There are two ways that insurance companies today earn revenue. The first way is the most well known. The insurance company charges clients a premium and uses skilled actuaries to accurately estimate the likelihood, timing, and value of claims. By charging a premium greater than the expected value of claims, the company expects to make a profit.
The second way an insurance company can make money is by taking advantage of their unusual position by investing what’s referred to as the “float”. Policyholders pay the insurance company up front and, sometime later, make a claim on the assets of the insurance company. Until policyholders make that claim, the insurance company uses the up-front money (the “float”) to invest and earn a return. Float has become a more importance source of profit than premia. Competition for float has pushed premia down to the point where some areas of insurance underwrite their premiums at a loss (the premiums are greater than the expected value of the claims).
In a strange way, insurance companies can be thought of as banks. They borrow money from creditors—policyholders, depositors, lenders, etc.—and lend money to others, hoping for a higher return. Much like in a bank or other business, creditors and equity holders of the insurance company do not always have the same interests.
Recently, there has been a wave of financiers who have purchased insurance companies for their float, looking to earn a better return on the assets on the insurers books. Because the insurance company has substantial future liabilities, the price of acquiring a company is less than the float it manages. Some commentators have criticized these transactions, arguing that they create opportunities for conflicts of interest. Alternatively, the interests of the insurance company’s shareholders (who now have a source of leverage for their investment ideas) and policyholders diverge, much like how the interests of equity and debtholders of a corporation may diverge.
For example, if the insurance company were presented with an opportunity to triple the value assets managed by the company 50% of the time, but would reduce the value of those assets by half 50% of the time, the shareholders would likely be for it, since 1) the expected value is positive and 2) they probably hold the insurance company as a part of a diversified portfolio. Obviously, policyholders would be against this. Policyholders are not exposed to the upside of these investment decisions, but may be at risk of the company’s assets are not enough to cover future liabilities.
Buyers of insurance concerned about this divergence of interest may consider purchasing “mutual insurance”. Unlike stock insurance companies, which are formed like conventional corporations, mutual insurance companies do not issue shares, and are owned by the policyholders. The policyholders receive dividends and elect the directors of the mutual insurance company. Because the directors are elected by the policyholders, they’re more likely to take actions which are for the benefit of those policyholders.
The disadvantage of mutual insurance companies is their difficulty of raising funds, since they can’t sell equity to generate capital. If mutual insurance companies need cash to pay for expenses, they are forced to rely on loans and premiums.

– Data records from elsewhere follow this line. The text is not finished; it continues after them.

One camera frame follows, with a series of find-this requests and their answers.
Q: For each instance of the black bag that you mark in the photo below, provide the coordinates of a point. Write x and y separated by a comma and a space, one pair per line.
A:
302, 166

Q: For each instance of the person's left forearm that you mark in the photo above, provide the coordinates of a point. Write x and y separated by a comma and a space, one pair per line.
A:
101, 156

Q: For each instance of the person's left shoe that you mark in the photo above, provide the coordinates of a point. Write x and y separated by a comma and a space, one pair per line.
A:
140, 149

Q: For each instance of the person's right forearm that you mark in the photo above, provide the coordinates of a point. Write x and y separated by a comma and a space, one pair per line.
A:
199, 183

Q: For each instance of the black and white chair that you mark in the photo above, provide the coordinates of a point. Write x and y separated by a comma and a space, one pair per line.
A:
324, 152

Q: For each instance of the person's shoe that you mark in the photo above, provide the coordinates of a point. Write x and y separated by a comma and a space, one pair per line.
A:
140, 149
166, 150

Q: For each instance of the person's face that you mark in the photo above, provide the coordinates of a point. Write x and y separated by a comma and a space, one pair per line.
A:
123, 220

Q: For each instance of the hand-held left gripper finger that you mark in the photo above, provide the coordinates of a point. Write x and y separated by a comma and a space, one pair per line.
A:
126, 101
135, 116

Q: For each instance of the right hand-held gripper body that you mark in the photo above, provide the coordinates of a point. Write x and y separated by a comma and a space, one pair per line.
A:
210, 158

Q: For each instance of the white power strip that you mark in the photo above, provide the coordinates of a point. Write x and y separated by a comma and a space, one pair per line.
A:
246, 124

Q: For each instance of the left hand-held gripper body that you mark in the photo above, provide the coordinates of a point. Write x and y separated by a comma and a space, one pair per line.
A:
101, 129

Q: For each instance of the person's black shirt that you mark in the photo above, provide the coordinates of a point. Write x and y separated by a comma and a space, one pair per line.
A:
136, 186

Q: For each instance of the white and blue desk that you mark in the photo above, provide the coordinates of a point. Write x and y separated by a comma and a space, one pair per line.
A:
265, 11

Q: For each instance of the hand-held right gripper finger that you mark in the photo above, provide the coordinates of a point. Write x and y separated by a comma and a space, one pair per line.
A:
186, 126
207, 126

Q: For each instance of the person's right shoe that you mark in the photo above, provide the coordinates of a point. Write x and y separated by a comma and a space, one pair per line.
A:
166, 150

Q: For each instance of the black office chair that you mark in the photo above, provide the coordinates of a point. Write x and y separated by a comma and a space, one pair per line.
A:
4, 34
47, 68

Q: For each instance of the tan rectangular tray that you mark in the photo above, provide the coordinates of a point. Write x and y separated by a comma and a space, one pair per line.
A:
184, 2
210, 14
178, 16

Additionally, there are benefits to policy holders by having decision-making performed by investors (or for their benefit of shareholders, by their agents, when competition between investors for funds would be expected to reduce premia paid by shareholders). Skilled investors can create great returns by buying insurers and using the float to fund their ideas; Warren Buffet’s Berkshire Hathaway uses this approach. Investors with promising investment theses may be driven away from the mutual structure, since they would capture little of the gains from their investments.
One solution to the diverging interest between policyholders and equity holders is to have the mutual insurance company contract its investment decisions to a third-party skilled investor, with the skilled investor taking a substantial cut of the gains earned from the investment. If the mutual insurer wants to give an excellent incentive for maximizing return, the mutual insurer can offer 100% of the return in excess of a certain amount. On the other hand, if the mutual insurer is worried that the investor will choose a portfolio that is too risky, the insurer can opt to “vertically slice”, and offer to divide returns. Additionally, the insurer can look over the investment strategy chosen, and reject portfolios it deems to be too aggressive.
In corporate governance, there is a common understanding that having an independent board of directors is beneficial for shareholders, and this structure creates something homologous to a board of directors (the mutual insurance company board) being independent from the CEO (the contracted investor.) In fact, it has the additional advantage that the investor need not be a natural person, but could also be another corporation or asset manager. If other investors approach the board with better proposals, the board can effectively switch its entire investment team at once, giving more flexibility and responsiveness.
Much like investment products, the choice of an insurance provider is dependent on factors unique to each purchaser. Some may desire the incentive structure created by mutual insurance, while others do not, and look solely to the premia they are expected to pay. Still, it’s worth considering what the incentive structures are, much less whether they are vulnerable to abuse.